Work instruction: The data below holds the lines to copy: everything from the line containing "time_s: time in" to the line containing "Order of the", both ends included, set down exactly.
##### Dataset excerpt
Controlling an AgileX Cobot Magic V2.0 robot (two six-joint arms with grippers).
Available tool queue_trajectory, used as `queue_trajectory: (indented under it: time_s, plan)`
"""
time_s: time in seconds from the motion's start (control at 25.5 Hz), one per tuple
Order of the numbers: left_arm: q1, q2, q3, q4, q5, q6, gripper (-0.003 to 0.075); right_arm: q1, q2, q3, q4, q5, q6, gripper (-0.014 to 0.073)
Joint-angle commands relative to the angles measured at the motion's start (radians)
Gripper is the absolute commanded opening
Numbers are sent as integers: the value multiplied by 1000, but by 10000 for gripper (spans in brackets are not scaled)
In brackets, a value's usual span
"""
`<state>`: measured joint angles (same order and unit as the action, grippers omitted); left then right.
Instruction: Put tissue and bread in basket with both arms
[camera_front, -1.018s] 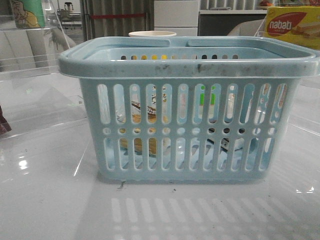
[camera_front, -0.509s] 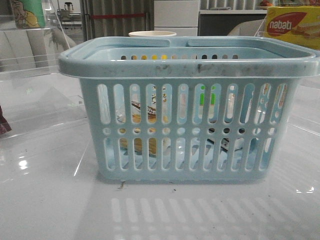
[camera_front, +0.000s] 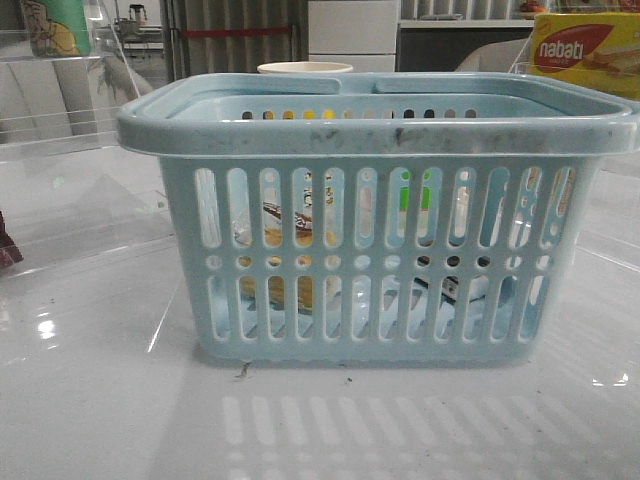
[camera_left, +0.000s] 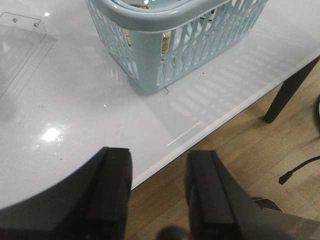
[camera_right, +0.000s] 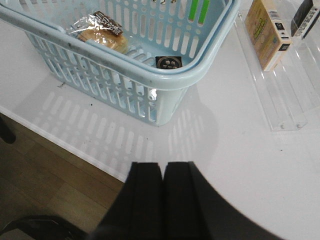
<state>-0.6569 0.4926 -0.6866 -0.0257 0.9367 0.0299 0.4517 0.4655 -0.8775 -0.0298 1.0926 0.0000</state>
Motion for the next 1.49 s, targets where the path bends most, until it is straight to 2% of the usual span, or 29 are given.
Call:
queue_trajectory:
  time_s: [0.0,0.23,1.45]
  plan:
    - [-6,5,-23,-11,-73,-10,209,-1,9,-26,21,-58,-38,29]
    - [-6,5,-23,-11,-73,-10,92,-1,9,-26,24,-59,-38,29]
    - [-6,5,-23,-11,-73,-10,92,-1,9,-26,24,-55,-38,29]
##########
Final answer:
time_s: time in seconds from the motion's start (control at 25.5 Hz), one per tuple
Order of the numbers: left_arm: q1, q2, q3, q4, q5, q6, gripper (-0.003 to 0.075); right_arm: q1, q2, q3, q4, q5, q6, gripper (-0.014 to 0.073)

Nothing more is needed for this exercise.